妄想フィアンセ Vol.29

2023.4.13

 私が結婚していないのは俊彦を越える位に私の心を持って行った人がいないからだ。

なら、俊彦は❓

俊彦はそんなに器用ではない。

アルフィーへの曲創りの大半をし、アルフィーをどうやって行くか❓に全精力を費やしていた。

 桜井だけが、既婚者だが、坂崎も事実婚の彼女がいる。しかし、自分はと言うと、アルフィーの為に彼女をほったらかしにして気付いたら、別れを迎えていた。

 結婚とアルフィーを天秤に掛けられない、その不器用さに自分でも嫌気が差す。

 それなりに好きな人はいたが、一歩がなかなか踏み出せないのだ。

そして、ファンレターでも

「高見澤さんが結婚したら死にます」

と、未だに来る。

中でも、中学生の男の子や女の子から

「イジメに遇っているけれど、Takamiyのラジオで何とか生きていられます」

等の切実な手紙が届く。

 みんなの青春を自分のわがままで潰す訳には行かない。俊彦は人一倍責任感が強かった。

 それに、紙切れ一枚で、本当の愛を貫けるとは思っていなかった。

 真に愛したならば逆に婚姻届も誓いの指輪もいらないだろうと思っている。

 三度程、結婚しようと思った事がある。しかし、一人は彼女の心変わり、もう一人は親に反対され、もう一人は亡くなってしまった。私と同じ病気だった。

俊彦はそれを反省し、私と向き合う気持ちでいた。

 佐知子は俊彦が売れる前に付き合っていた女性だ。

鬱病を患っていた。

俊彦は高を括っていた。自分の力で、佐知子を治せると。

 しかし、デート中でも、俊彦がよそ見をしたら佐知子は

「あの女性がタイプなのね⁉️」

「違うって。ただ景色を見ていただけだよ」

と、しょっちゅう、喧嘩になった。俊彦は疲れて佐知子と暫く会わなかった。

 ある日、佐知子のお母様から電話があり

「俊彦さん。驚かないでね。

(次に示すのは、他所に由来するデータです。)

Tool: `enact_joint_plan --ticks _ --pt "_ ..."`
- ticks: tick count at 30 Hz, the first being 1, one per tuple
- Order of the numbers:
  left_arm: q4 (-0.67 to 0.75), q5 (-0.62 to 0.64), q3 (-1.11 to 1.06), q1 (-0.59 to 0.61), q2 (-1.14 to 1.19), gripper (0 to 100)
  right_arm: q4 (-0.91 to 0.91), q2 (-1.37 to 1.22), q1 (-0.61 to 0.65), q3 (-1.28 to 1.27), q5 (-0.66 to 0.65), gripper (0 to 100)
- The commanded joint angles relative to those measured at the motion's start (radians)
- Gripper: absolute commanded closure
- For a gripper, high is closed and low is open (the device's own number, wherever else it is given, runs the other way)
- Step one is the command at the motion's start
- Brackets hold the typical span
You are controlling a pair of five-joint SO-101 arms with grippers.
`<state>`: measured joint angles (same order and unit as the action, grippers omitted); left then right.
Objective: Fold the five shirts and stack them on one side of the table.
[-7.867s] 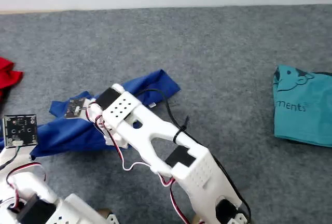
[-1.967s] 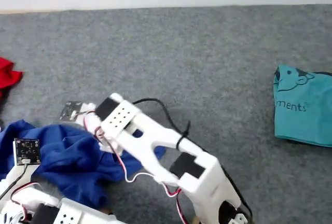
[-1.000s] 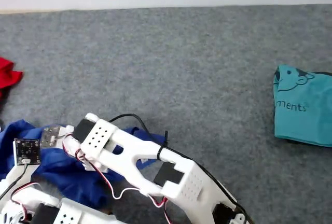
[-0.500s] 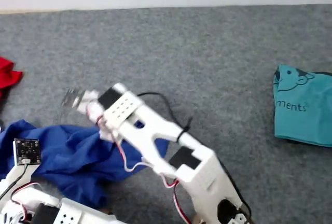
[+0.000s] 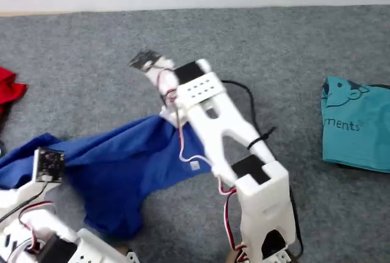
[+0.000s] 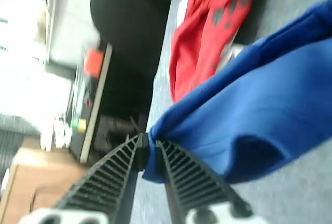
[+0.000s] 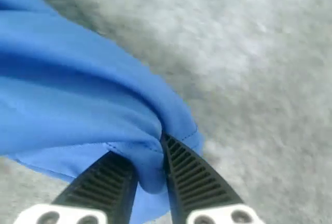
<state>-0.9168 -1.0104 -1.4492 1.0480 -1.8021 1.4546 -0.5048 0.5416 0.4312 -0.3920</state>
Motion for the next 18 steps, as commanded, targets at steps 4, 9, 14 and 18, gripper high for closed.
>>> enact_joint_plan --ticks 4,9,14,18 --pt "0.272 0.002 -0.007 -0.226 -0.011 100 -0.01 0.074 -0.139 0.048 -0.028 98.8" --pt "0.535 -0.005 -0.113 -0.417 -0.008 100 -0.007 0.074 -0.219 0.048 -0.04 98.8" --pt "0.703 -0.13 -0.234 -0.545 -0.011 100 -0.025 0.065 -0.291 0.046 -0.04 98.7" --pt "0.707 -0.14 -0.232 -0.566 -0.011 100 -0.005 0.082 -0.308 0.048 -0.04 91.7"
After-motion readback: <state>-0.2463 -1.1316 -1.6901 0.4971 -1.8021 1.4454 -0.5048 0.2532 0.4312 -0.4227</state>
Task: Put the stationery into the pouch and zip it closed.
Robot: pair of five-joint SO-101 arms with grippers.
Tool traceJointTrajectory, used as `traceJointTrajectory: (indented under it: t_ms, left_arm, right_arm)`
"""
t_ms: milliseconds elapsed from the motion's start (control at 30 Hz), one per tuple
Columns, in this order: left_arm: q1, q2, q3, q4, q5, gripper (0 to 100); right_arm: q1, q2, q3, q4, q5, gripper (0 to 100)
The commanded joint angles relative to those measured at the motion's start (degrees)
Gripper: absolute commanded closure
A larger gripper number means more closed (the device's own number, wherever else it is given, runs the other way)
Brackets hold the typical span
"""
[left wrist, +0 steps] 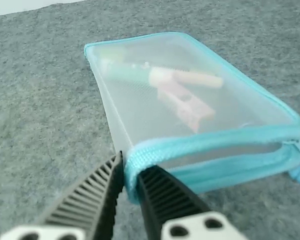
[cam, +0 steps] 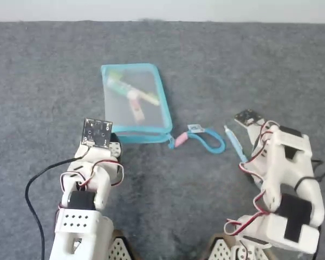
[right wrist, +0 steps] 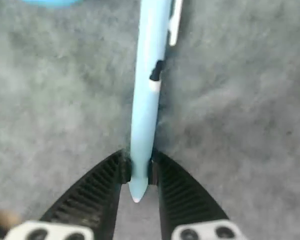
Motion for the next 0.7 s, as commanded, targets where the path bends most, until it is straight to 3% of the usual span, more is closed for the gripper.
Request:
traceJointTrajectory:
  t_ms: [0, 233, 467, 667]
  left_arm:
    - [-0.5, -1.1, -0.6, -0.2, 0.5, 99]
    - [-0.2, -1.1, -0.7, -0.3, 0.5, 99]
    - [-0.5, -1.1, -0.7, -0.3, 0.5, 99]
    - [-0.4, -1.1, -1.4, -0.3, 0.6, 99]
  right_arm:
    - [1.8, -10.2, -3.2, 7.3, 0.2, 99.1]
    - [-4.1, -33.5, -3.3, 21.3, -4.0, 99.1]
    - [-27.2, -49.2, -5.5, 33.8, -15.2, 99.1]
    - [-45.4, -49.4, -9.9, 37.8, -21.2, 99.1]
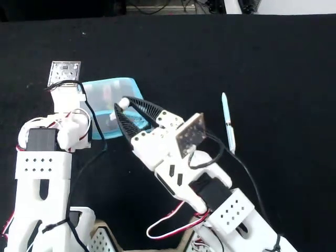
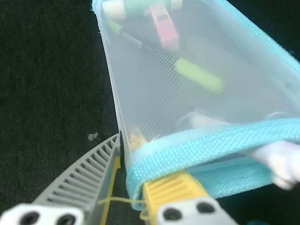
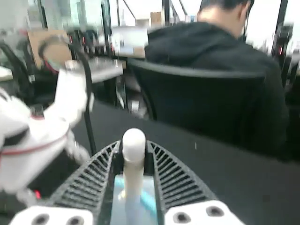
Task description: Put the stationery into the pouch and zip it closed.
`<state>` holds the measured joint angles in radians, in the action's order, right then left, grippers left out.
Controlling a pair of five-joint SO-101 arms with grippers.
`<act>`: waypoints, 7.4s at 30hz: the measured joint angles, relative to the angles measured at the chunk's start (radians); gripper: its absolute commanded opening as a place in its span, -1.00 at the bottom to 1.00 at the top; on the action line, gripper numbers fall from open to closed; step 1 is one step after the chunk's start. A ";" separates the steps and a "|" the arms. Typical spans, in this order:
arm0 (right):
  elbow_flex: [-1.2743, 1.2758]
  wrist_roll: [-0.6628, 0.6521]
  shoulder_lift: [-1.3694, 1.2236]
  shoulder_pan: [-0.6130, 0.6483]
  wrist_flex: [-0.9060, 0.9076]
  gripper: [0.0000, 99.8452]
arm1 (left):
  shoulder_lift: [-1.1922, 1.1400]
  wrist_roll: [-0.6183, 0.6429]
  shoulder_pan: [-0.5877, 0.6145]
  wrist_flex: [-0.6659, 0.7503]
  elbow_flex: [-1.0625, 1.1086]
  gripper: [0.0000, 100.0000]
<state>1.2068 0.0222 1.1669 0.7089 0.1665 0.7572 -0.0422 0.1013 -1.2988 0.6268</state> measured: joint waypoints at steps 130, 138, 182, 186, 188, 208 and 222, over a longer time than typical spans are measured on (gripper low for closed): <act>0.296 -0.051 0.249 -0.796 0.035 -0.67 | 0.000 0.000 0.000 0.000 0.008 -0.93; 0.150 -0.017 -0.032 -0.802 0.037 -0.67 | 0.000 0.000 0.000 0.000 0.008 -0.93; -0.816 -0.173 -1.428 -0.850 0.345 -0.15 | 0.000 0.000 0.000 0.000 0.008 -0.93; -0.985 -0.175 -1.547 -0.850 0.509 -0.15 | 0.000 0.000 0.000 0.000 0.008 -0.93; -1.066 -0.175 -1.608 -0.850 0.580 -0.15 | 0.000 0.000 0.000 0.000 0.008 -0.93; -1.321 -0.176 -1.752 -0.852 0.798 -0.98 | 0.000 0.000 0.000 0.000 0.008 -0.93; -1.246 -0.176 -1.600 -0.743 1.013 -0.98 | 0.000 0.000 0.000 0.000 0.008 -0.93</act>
<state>-0.0391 -0.1542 -0.4335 -0.0338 1.1792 0.7572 -0.0422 0.1013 -1.2988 0.6345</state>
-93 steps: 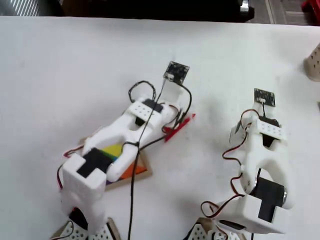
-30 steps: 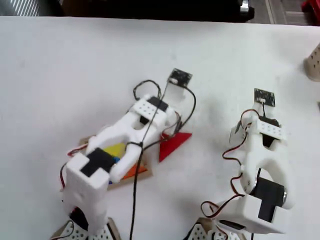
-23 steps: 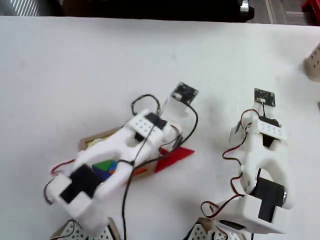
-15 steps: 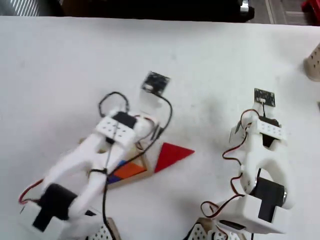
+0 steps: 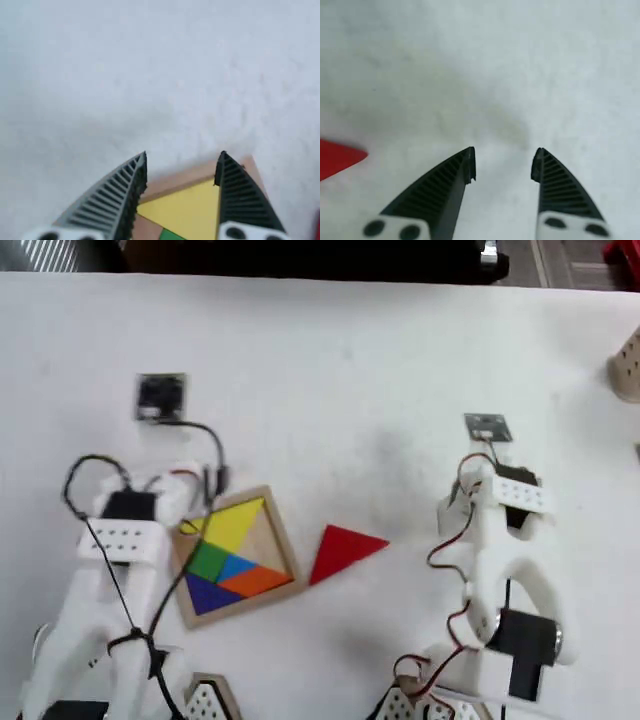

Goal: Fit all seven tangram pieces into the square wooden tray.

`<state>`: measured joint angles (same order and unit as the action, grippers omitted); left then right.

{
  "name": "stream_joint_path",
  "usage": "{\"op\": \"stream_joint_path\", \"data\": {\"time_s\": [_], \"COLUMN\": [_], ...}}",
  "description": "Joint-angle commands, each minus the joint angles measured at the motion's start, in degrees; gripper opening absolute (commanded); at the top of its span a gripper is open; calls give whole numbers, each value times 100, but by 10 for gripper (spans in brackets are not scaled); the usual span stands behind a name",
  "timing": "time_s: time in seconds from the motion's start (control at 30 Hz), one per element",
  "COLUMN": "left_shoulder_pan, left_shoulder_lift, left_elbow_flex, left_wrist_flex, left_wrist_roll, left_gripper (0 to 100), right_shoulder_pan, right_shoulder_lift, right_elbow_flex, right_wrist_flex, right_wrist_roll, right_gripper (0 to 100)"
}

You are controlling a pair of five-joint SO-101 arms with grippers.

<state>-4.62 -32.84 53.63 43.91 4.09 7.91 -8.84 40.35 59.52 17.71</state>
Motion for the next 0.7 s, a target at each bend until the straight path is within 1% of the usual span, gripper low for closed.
{"op": "stream_joint_path", "data": {"time_s": [0.0, 0.1, 0.23, 0.37, 0.43, 0.53, 0.67], "left_shoulder_pan": [-769, -1051, -1596, -1868, -1921, -1947, -1947], "left_shoulder_lift": [101, 725, 1701, 2431, 2651, 2844, 2888], "left_elbow_flex": [-105, -571, -1257, -1776, -1952, -2119, -2136], "left_wrist_flex": [-598, -607, -624, -615, -615, -598, -607], "left_wrist_roll": [-9, 114, 756, 1213, 1266, 1284, 1284], "left_gripper": [229, 229, 229, 229, 229, 229, 229], "right_shoulder_pan": [-954, -1815, -2809, -3574, -3793, -3925, -3934], "right_shoulder_lift": [-910, -1525, -1991, -1903, -1727, -1402, -1024], "right_elbow_flex": [-167, -158, -44, 563, 958, 1152, 1134], "right_wrist_flex": [620, 840, 822, 347, -84, -347, -549], "right_wrist_roll": [132, 132, 88, 79, 123, 149, 774], "right_gripper": [190, 190, 190, 194, 197, 252, 355]}}
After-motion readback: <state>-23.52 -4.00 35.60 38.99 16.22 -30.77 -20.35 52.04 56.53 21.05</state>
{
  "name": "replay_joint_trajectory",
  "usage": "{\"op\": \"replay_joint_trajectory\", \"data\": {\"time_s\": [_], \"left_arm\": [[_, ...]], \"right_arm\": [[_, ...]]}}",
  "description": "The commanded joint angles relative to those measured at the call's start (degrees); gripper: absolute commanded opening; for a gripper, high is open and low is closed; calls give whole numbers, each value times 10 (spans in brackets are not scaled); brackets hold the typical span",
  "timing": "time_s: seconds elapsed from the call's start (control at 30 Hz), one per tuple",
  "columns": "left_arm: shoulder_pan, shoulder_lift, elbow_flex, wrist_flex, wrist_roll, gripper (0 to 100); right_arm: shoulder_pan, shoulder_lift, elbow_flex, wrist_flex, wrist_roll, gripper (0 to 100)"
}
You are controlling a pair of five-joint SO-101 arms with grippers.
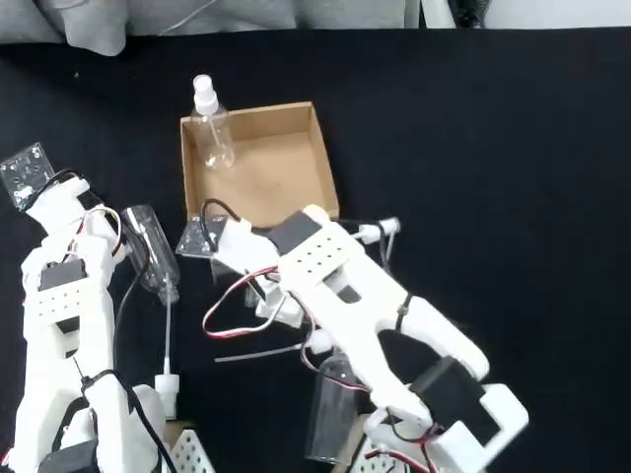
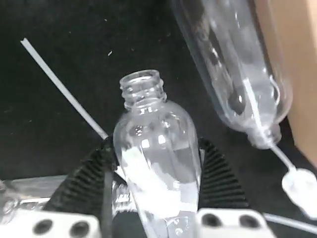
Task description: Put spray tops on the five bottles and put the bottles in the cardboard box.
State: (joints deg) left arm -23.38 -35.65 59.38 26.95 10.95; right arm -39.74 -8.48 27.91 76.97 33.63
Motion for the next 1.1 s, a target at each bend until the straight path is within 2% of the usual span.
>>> {"op": "replay_joint_trajectory", "data": {"time_s": [0.0,0.23,0.63,0.8,0.97,1.07], "left_arm": [[-4,-23,-8,-9,4,30],[-4,-20,-8,-9,4,30],[-1,-18,-7,-8,3,30],[1,-18,-7,-8,2,30],[18,-24,3,-11,-1,30],[22,-24,2,-11,-1,30]], "right_arm": [[18,-86,-36,22,-18,100],[43,-205,-34,55,-25,100],[113,-368,55,51,-36,100],[160,-425,74,46,-36,100],[231,-465,116,-4,-37,100],[269,-490,149,-35,-64,100]]}}
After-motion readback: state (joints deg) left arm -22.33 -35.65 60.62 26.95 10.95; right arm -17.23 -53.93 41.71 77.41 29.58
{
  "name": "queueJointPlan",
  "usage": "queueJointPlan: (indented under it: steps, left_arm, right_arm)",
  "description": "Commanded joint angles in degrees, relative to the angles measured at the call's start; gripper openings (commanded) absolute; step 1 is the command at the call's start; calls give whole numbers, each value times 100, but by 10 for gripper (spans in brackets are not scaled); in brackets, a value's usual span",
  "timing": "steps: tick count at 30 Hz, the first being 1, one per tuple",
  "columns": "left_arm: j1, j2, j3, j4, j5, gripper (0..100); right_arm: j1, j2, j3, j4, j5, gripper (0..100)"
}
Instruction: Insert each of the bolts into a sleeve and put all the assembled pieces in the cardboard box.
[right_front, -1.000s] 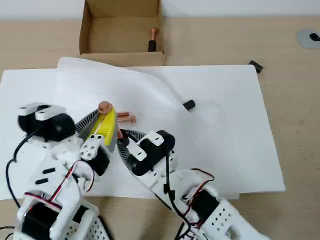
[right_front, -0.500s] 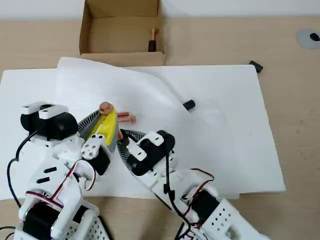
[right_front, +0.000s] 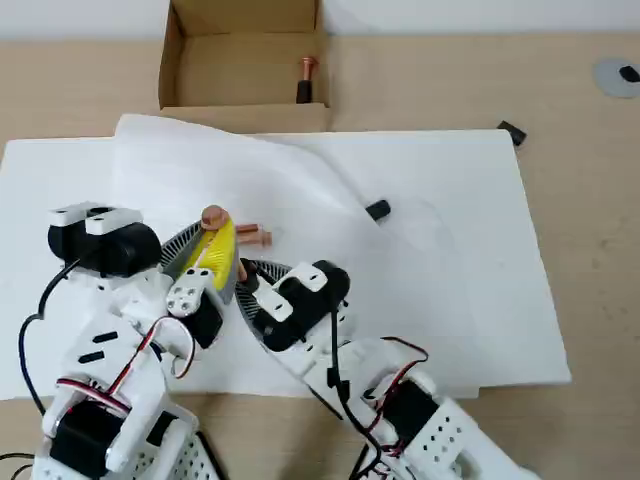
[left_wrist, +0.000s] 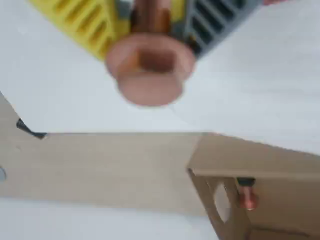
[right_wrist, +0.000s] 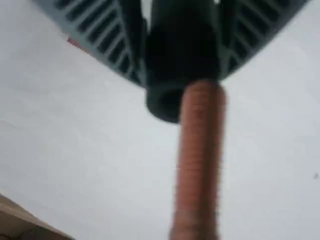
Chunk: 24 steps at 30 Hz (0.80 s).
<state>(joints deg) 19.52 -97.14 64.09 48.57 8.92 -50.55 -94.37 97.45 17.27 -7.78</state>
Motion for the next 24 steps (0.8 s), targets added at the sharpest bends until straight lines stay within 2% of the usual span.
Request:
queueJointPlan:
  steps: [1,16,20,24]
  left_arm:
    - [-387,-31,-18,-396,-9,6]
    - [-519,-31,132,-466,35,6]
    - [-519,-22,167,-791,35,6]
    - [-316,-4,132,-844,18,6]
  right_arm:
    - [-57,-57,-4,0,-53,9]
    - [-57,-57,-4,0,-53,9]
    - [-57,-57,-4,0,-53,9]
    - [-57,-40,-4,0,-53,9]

ウチの佐知子、昨日、亡くなったのよ」

に、俊彦は目の前が真っ暗になった。

佐知子から、12枚もの便箋に遺書がしたためられていた。

 そこには私を忘れてと愛していたと延々と綴られていた。

俊彦は泣いた。そして、佐知子を忘れる為にギターを弾いて歌った。坂崎も桜井も俊彦を心配した。

 俊彦はもう本気で女性を愛する事は出来ないと思った。

 売れてから、色んな女性が寄って来たが、一晩だけのアバンチュールしかして来なかった。

また、心を開いて愛して、居なくなられるより、ずっとましだったからである。

 しかし、俊彦も今年で69歳だ。いい加減、遊びは止めようと思った。15年位前から性欲は湧かなくなっていた。

 心と心の繋がりを求めるも、周りの女性は関係を持ちたがる。

 だから、私との付き合いに慎重であった。